人道主义关注于个人的行为规范如何能最有效的达成人类整体的最长远最广泛的福祉。天道主义则关注于人的个体或者集体乃至人类整体在自然生态中的定位,其大前提在于人是自然中的卑微存在,不拥有任何的特权与偏爱。人当循道而行,绝非循个人自由意志而行。这一点可能令许多人感到突兀,其实如果我们从人道主义的仁爱出发做一个价值的无穷追溯,其最终的收敛点就落在天道主义上。斯宾诺莎曾经在其代表作伦理学中尝试过,但只结论到理性的人其理想在于谋求全人类的福祉。其实这是一个阶段性的结论,而不是最终的收敛点。现代社会以来,人类的开发能力或者说攫取能力飞速提高,于是人们发现对人来说的最大价值并非其他人,而是那个看似无穷无尽的环境,于是我们就无比爱护环境,检点自己的行为去防止环境因为自己的胡作非为而崩溃。后来我们又发现似乎生态圈里的每一个物种都对维护当下的环境有着重要作用,于是我们再去关爱每个生命,当然不是因为某个生命憨态可掬,而是因为一个物种的缺失会导致整个生态链的震荡,而人自己就生态链中最脆弱的物种之一。再后来我们发现我们自己的所谓拯救生命拯救地球的行为绝大部分是在为运行良好的生态系统添乱,造成了更多的生态问题。于是我们就明白我们那些可怜的爱心是何等的愚蠢自私自大,又何等虚妄而笨拙。于是我们明白自己的认知何等浅薄,于是我们静静地看,虚心地理解,谨慎小心地行事,不再自命不凡要拯救地球拯救宇宙。从而我们又回归到数千年前就已经明示出的天道主义。

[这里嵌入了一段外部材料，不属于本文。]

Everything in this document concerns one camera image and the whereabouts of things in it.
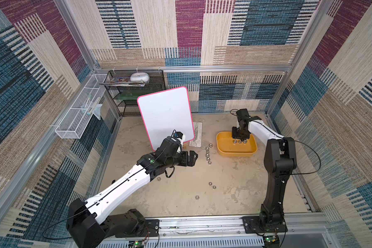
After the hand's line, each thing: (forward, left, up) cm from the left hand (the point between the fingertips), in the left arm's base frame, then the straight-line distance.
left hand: (190, 154), depth 76 cm
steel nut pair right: (-8, -13, -21) cm, 26 cm away
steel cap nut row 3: (+11, -11, -21) cm, 26 cm away
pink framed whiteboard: (+22, +13, +7) cm, 27 cm away
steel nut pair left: (-7, -11, -21) cm, 24 cm away
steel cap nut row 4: (+8, -11, -20) cm, 25 cm away
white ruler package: (+31, -6, -20) cm, 38 cm away
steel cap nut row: (+16, -12, -21) cm, 29 cm away
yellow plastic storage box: (+16, -23, -18) cm, 34 cm away
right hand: (+22, -30, -14) cm, 40 cm away
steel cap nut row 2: (+13, -12, -20) cm, 26 cm away
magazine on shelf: (+41, +38, +14) cm, 58 cm away
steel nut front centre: (-14, -3, -21) cm, 26 cm away
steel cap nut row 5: (+6, -12, -21) cm, 25 cm away
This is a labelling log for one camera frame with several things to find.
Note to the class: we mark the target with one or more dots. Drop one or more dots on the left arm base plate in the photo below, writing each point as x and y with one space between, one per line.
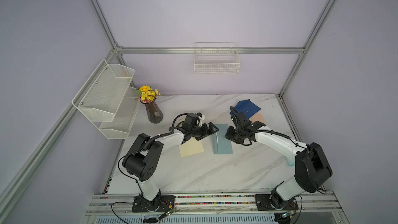
158 204

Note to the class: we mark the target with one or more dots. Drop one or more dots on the teal envelope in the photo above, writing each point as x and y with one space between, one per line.
221 145

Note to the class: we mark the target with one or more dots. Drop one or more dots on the white wire wall basket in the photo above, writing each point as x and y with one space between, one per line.
216 58

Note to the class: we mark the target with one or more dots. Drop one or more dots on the aluminium front rail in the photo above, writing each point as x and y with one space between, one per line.
216 208

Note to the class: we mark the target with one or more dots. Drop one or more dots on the yellow flower bouquet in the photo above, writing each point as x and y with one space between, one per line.
146 94

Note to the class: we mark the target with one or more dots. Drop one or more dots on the small light blue object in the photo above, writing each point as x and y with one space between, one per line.
289 162

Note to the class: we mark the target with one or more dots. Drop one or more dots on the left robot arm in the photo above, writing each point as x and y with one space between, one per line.
143 157

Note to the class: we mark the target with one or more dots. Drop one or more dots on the peach paper sheet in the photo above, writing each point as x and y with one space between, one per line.
257 117

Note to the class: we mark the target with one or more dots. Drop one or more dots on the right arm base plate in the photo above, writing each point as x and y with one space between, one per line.
269 202

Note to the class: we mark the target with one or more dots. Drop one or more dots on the dark glass vase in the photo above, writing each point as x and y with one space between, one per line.
154 113

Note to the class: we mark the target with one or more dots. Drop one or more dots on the white mesh two-tier shelf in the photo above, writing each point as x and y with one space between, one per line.
108 101

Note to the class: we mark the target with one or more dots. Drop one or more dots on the dark blue envelope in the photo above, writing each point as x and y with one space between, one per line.
247 107

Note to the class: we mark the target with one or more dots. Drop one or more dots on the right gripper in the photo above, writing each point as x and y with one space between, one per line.
229 135

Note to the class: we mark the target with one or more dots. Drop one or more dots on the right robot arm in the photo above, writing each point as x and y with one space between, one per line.
311 167

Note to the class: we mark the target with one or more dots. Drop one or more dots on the cream paper sheet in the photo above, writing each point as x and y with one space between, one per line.
191 147

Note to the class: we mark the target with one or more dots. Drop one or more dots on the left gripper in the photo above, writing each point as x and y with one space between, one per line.
209 132

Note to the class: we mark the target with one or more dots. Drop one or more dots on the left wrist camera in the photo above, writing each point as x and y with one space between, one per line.
201 119

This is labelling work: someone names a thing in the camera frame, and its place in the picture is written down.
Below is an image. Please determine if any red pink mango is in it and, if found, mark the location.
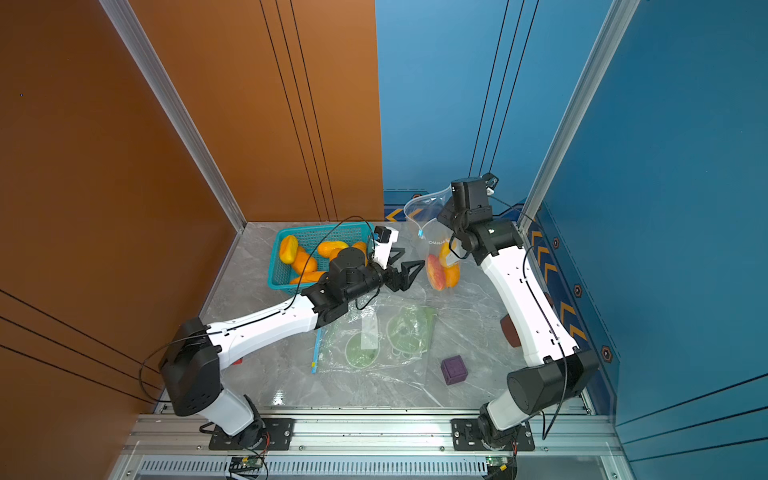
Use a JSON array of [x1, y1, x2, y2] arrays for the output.
[[426, 254, 446, 291]]

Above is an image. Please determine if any clear zip-top bag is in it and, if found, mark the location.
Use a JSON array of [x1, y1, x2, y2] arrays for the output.
[[404, 188, 464, 265]]

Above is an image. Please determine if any large orange mango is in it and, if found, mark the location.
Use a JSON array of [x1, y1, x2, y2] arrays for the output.
[[438, 242, 461, 288]]

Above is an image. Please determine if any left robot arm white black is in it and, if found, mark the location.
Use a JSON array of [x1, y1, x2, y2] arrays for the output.
[[159, 247, 425, 448]]

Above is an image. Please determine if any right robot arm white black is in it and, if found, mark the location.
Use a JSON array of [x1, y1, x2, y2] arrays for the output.
[[438, 174, 600, 449]]

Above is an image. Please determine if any orange mango back right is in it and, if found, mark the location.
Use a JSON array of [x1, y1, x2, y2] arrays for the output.
[[317, 241, 349, 260]]

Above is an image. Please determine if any orange mango front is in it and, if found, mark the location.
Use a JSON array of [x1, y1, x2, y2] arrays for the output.
[[290, 271, 325, 285]]

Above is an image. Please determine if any orange mango middle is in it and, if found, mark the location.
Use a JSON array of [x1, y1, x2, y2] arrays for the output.
[[292, 247, 317, 275]]

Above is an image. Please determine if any yellow mango left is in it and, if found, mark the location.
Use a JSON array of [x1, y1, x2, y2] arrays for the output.
[[278, 235, 299, 265]]

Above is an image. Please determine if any teal plastic basket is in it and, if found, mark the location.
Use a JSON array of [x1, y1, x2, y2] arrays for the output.
[[267, 222, 372, 291]]

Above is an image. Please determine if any clear bags stack green print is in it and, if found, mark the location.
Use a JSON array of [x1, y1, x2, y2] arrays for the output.
[[313, 300, 438, 380]]

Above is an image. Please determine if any purple cube box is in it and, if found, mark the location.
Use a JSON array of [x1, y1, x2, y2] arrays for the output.
[[440, 355, 468, 385]]

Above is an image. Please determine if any dark red box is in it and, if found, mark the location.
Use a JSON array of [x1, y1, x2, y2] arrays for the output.
[[500, 315, 521, 348]]

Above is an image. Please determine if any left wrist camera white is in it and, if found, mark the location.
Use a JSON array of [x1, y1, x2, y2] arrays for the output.
[[372, 226, 399, 269]]

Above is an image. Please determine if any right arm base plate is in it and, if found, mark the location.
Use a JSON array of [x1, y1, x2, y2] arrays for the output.
[[450, 417, 535, 452]]

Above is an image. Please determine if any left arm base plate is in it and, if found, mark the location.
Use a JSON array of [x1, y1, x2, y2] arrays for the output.
[[208, 418, 295, 453]]

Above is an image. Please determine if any aluminium rail front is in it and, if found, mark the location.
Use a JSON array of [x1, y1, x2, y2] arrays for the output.
[[122, 410, 623, 457]]

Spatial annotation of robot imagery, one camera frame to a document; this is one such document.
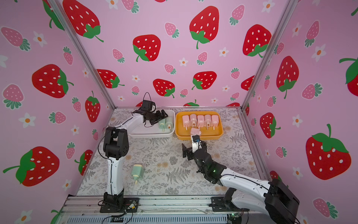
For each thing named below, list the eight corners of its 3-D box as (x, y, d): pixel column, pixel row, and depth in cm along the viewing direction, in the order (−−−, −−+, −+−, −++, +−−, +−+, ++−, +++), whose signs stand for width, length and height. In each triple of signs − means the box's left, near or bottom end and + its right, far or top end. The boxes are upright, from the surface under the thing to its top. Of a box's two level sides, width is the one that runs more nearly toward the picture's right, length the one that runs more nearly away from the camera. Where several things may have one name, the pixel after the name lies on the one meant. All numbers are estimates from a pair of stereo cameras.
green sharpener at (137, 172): (133, 184, 83) (128, 179, 76) (136, 169, 89) (132, 164, 82) (141, 184, 83) (137, 179, 76) (144, 169, 89) (141, 164, 82)
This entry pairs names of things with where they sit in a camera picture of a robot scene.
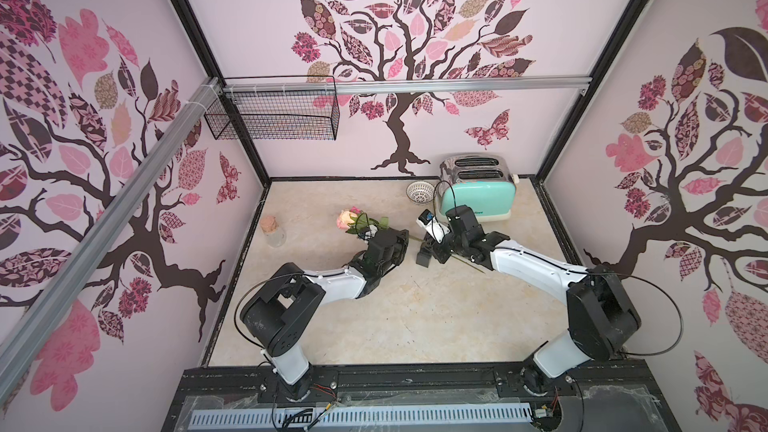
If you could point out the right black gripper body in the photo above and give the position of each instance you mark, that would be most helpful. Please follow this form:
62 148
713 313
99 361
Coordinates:
437 248

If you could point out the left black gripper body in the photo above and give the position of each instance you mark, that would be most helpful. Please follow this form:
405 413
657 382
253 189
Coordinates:
398 253

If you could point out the peach artificial rose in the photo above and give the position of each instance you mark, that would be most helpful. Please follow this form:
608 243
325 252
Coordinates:
359 224

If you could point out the pink artificial rose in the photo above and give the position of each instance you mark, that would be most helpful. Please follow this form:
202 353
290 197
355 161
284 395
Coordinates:
359 223

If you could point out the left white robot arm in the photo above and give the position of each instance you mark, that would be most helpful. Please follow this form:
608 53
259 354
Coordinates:
281 309

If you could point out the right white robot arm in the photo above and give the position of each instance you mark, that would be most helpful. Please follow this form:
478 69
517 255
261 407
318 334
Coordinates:
600 315

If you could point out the mint green toaster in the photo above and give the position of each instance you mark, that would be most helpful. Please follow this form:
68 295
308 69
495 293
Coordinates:
482 182

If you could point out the patterned white bowl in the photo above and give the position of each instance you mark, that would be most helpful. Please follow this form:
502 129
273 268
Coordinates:
421 192

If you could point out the white slotted cable duct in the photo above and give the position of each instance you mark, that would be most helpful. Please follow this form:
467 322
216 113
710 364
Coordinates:
358 417

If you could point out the rear aluminium frame rail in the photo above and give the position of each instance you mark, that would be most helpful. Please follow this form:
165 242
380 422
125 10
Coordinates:
408 85

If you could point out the aluminium frame rail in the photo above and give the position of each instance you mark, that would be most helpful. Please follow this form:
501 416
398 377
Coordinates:
408 85
37 324

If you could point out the black wire basket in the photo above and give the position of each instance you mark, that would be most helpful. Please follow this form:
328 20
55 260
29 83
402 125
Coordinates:
277 108

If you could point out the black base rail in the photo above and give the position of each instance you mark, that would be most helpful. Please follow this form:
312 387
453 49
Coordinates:
611 396

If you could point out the left aluminium frame rail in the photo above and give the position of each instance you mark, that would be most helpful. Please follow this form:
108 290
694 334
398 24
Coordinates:
37 324

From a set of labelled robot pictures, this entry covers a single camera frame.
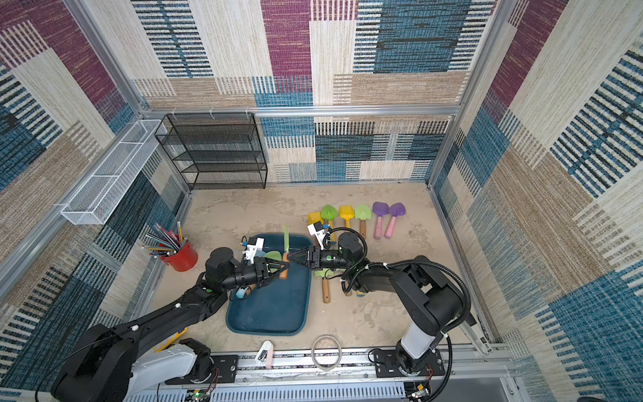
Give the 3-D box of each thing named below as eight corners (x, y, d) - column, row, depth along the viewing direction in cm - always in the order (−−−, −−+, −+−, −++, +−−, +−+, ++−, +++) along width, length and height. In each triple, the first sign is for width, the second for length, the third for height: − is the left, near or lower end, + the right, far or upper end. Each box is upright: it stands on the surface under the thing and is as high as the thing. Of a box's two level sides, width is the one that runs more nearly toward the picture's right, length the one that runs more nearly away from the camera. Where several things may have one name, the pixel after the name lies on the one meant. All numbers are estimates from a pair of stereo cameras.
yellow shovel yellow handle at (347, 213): (340, 228, 106) (340, 225, 104) (339, 208, 113) (339, 205, 111) (355, 228, 106) (356, 224, 104) (353, 208, 113) (354, 205, 111)
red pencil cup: (177, 278, 94) (167, 269, 88) (171, 267, 97) (161, 257, 91) (202, 261, 98) (195, 251, 92) (196, 251, 101) (188, 241, 95)
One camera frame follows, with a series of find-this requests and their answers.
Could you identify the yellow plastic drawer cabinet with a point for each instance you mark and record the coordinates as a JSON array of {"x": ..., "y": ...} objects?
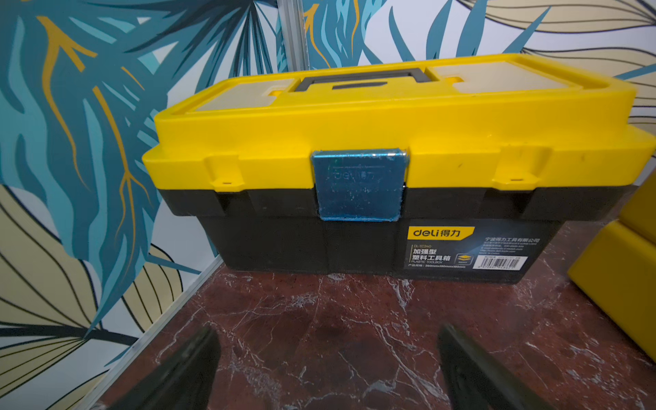
[{"x": 617, "y": 270}]

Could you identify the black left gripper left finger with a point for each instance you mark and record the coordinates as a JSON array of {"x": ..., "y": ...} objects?
[{"x": 183, "y": 381}]

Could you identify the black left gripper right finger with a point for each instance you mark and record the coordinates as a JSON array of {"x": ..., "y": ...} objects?
[{"x": 477, "y": 380}]

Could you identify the yellow black plastic toolbox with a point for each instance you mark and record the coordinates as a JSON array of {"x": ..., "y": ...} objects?
[{"x": 460, "y": 170}]

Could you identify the left aluminium frame post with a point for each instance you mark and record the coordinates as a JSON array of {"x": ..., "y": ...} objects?
[{"x": 294, "y": 35}]

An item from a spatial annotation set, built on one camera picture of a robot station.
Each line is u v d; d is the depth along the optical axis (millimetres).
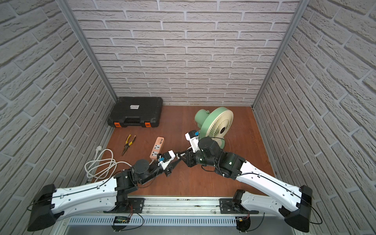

问题二:基督教儒教和佛教都是人文主义宗教,为何基督教的神权色彩最重?

西方文化界有一种由来已久的说法,认为只有亚伯拉罕系宗教算典型宗教,而中国的儒教和印度的佛教属于非典型宗教。其实这是不合适的。我们可以说基督教是在神权文化基础上的宗教,而其对世界的影响却主要来源于耶稣的人文主义思想。而周公与孔子的儒教和佛陀的佛教是基于人文主义的宗教。宗教本身与一个人形的有位格的神以及众多的天使和无尽的神迹没有必然的联系和因果关系。因为历史发展的原因,某些地区的宗教保留了神权主义的元素,而另一些地区舍弃了神权主义的元素,而周朝的中国则是以政令的方式彻底摒弃禁绝了神权主义元素。但是宗教的功能却是一样的。宗教是宗教,神权是神权,凯撒的归凯撒,上帝的归上帝,鬼神的归鬼神,神迹的归神迹。基督教的神权主义色彩真的与耶稣有关吗?耶稣的人文主义思想与周公孔子和佛陀不相伯仲,只是基督教的成功路径不容其信徒不借助人们的神权主义基础来发展基督教。相比而言,周公是摄政王,天子与相位之间根据其个人判断而自由切换的人,携父兄基业,以最顶级政令的方式禁绝了神权主义。所以中国的儒教彻底没有神权主义成分。佛陀是迦毗罗卫国太子,其与生俱来的影响力巨大,所以佛教起初彻底没有神权主义色彩,然而却因为没有政治权力而导致无法禁绝神权主义的渐次回归。另一方面,神权主义色彩和文化宗教的发展水平并没有特别密切的关系,关系更密切的是一个文化与社会是否有足够的开放交流意识,以及在周边环境中是否有方便的渠道输入外来思想。